TUnfold: an algorithm for correcting migration effects in high energy physics
Stefan Schmitt
TL;DR
TUnfold addresses the problem of correcting migration and background effects in multi-dimensional high-energy physics distributions by formulating unfolding as a constrained least-squares problem with Tikhonov regularisation. It offers two principled methods to choose the regularisation strength—the L-curve curvature and global-correlation minimisation—plus support for complex, multi-dimensional regularisation patterns, background subtraction, and systematic uncertainties. The framework integrates with ROOT via a set of C++ classes that organize core unfolding, background/systematics handling, correlation scans, and multidimensional binning structures. This combination yields robust, bias-controlled corrections suitable for differential cross sections and other observables where detector effects must be removed from measured data.
Abstract
TUnfold is a tool for correcting migration and background effects in high energy physics for multi-dimensional distributions.

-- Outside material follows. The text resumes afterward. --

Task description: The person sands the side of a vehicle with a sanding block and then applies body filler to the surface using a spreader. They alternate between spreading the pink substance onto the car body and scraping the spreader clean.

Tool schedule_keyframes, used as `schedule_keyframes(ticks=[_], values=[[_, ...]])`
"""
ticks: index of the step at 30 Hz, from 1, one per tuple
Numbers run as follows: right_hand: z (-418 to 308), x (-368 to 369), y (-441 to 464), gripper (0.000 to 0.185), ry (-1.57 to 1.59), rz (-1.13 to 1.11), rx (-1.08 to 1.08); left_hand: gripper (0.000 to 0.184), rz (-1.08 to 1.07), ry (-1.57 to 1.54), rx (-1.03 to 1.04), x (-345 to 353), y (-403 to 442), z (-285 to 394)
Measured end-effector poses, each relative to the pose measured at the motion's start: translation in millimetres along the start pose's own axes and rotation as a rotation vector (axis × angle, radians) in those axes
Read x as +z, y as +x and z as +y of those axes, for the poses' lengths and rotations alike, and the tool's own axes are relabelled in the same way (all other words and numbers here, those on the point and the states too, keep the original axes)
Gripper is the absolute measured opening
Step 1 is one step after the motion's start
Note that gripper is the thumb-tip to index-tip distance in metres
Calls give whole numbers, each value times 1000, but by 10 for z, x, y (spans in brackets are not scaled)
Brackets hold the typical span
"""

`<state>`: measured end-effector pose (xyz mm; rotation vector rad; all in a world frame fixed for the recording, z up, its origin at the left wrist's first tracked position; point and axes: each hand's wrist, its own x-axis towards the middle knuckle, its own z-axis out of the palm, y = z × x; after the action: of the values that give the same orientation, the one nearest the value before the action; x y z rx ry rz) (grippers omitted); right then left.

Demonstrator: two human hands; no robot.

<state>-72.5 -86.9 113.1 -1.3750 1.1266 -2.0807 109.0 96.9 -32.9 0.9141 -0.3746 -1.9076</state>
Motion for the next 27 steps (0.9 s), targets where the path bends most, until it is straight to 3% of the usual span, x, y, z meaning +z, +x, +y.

It is based on a least square fit with Tikhonov regularisation and an optional area constraint. For determining the strength of the regularisation parameter, the L-curve method and scans of global correlation coefficients are implemented. The algorithm supports background subtraction and error propagation of statistical and systematic uncertainties, in particular those originating from limited knowledge of the response matrix. The program is interfaced to the ROOT analysis framework.